My thoughts on the recipe: This was a really yummy, quick breakfast for us this week. The grapefruit adds a nice tang and it just feels good starting the day out with all these fruits and veggies. Will took his as a to-go breakfast and nursed it throughout the morning. I ate half of mine in the early morning and the other half as a mid morning snack just before my 10:30 class.
Overall rating: 9/10
Vegan Green Taco Wraps
Recipe from: ohsheglows.com
What we changed: We didn’t make the cashew sour cream. We didn’t use green onions or lime juice for garnish. Our toppings consisted of diced tomatoes, avocado, and salsa.

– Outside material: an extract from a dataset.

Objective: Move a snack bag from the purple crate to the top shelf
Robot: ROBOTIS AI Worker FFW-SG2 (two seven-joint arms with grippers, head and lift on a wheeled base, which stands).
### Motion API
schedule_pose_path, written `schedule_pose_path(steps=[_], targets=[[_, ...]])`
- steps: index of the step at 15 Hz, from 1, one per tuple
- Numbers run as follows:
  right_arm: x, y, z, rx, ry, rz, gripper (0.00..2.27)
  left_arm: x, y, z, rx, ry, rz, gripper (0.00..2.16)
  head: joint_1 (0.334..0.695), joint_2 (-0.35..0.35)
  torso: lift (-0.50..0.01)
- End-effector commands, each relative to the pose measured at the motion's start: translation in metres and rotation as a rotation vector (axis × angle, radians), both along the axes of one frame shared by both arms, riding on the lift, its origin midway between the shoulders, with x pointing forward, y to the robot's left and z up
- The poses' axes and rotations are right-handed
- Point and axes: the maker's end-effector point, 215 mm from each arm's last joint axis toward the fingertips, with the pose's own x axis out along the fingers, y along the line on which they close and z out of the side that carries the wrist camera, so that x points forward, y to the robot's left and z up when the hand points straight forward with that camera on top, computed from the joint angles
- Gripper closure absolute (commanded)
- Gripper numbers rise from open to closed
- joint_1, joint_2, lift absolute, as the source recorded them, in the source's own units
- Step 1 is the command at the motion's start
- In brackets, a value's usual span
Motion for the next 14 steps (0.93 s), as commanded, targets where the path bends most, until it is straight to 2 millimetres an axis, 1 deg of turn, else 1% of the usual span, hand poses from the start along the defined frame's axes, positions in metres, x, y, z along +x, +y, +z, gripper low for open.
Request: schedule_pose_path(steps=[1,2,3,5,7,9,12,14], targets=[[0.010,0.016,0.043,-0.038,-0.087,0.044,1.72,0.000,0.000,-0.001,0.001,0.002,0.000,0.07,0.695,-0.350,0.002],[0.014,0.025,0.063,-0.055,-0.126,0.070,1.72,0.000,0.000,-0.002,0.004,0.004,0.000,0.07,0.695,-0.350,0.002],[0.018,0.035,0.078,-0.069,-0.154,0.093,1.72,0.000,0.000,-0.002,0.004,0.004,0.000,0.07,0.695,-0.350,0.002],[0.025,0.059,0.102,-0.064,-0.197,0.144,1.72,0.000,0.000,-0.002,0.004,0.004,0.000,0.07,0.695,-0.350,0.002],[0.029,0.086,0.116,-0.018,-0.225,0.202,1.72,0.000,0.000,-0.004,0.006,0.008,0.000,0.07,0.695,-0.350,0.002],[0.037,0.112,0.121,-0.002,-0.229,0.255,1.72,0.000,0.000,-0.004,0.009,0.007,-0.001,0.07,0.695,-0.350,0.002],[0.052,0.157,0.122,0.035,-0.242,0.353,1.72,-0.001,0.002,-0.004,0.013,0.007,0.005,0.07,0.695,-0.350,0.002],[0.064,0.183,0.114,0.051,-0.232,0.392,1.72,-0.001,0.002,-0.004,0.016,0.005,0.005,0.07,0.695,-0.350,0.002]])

My thoughts on the recipe: I have been consistently impressed with the vegan recipes from ohsheglows.com. If you haven’t checked out her site, you should definitely do that. This one isn’t a 10/10 simply for functional reasons. The wraps were a little difficult to eat. We made the leftovers into vegan taco salad for lunches later in the week and that worked much better. The “taco meat” was really tasty though, and it went great with the sautéed onions and bell peppers.
Overall rating: 9/10
Brownie Batter Overnight Oats
Recipe from: dashingdish.com
What we changed: We used real skim milk instead of almond milk (we were out of milk substitutes). I forgot to put in the salt. We used coconut sugar instead of baking stevia. We used a single serve packet of whey protein instead of measuring 1/4 cup of protein powder.

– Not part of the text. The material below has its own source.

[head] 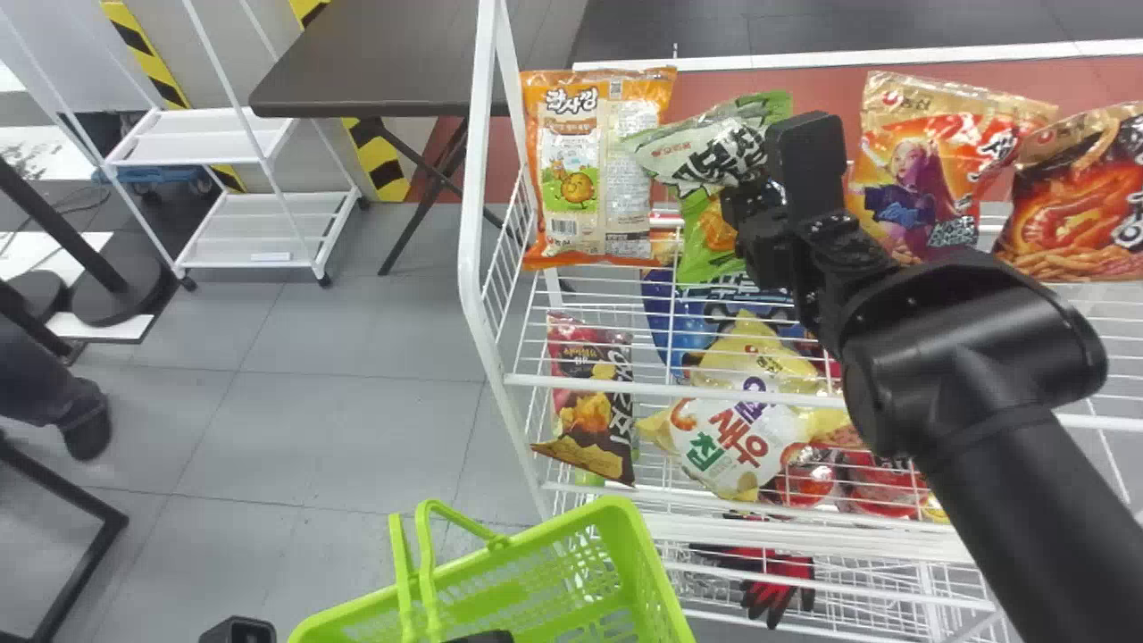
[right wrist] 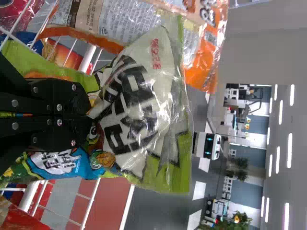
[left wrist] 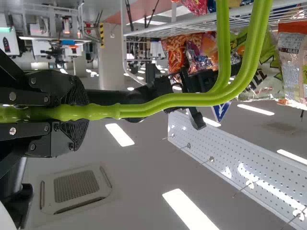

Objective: Hold basket handle with left hand then pick Gkobukchip with right hand and place into basket

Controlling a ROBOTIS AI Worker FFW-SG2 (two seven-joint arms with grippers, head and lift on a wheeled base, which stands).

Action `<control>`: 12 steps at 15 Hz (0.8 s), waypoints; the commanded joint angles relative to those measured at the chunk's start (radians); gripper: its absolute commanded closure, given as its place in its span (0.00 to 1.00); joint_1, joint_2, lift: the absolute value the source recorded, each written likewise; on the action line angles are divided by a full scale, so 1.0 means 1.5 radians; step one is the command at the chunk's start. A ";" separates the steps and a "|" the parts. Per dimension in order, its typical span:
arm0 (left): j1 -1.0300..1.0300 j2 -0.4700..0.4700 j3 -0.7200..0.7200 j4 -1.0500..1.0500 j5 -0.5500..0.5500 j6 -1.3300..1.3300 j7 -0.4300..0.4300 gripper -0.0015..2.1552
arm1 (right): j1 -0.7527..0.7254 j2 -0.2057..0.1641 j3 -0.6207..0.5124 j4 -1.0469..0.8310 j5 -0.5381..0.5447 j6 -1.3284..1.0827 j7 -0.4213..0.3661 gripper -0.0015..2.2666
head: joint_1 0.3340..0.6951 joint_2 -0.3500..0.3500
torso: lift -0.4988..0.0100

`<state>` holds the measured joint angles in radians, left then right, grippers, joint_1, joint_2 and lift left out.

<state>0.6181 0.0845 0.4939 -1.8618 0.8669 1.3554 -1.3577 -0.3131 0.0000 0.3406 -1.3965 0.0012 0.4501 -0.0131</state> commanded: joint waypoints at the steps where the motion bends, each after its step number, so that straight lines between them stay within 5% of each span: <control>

My thoughts on the recipe: We discovered overnight oats last spring when we did the BuzzFeed 2-week Clean Eating Challenge. I love it because it is so simple to make and all you have to do in the morning is grab a spoon. It makes a pretty good to-go breakfast too since you make it in a covered container. Confession: I haven’t made overnight oats since last June because during my first trimester anything involving Greek yogurt (or even the thought of it) made me queasy. But luckily, I’ve finally gotten over that 🙂 So when I saw this recipe on Pinterest, I knew we should try it out. Plus I figured with the chocolate, it might be a good way to ease back into the overnight oats flavor. This was definitely chocolate-y oatmeal! It wasn’t too sweet, just really chocolate-y. I quite enjoyed mine with the addition of a sliced banana. If I could figure out how to get a little peanut butter flavor in there too I probably would have liked it even more 🙂 Will is not a huge chocolate fan so he didn’t enjoy this one as much. I believe his exact words were: “Meh. It was ok.”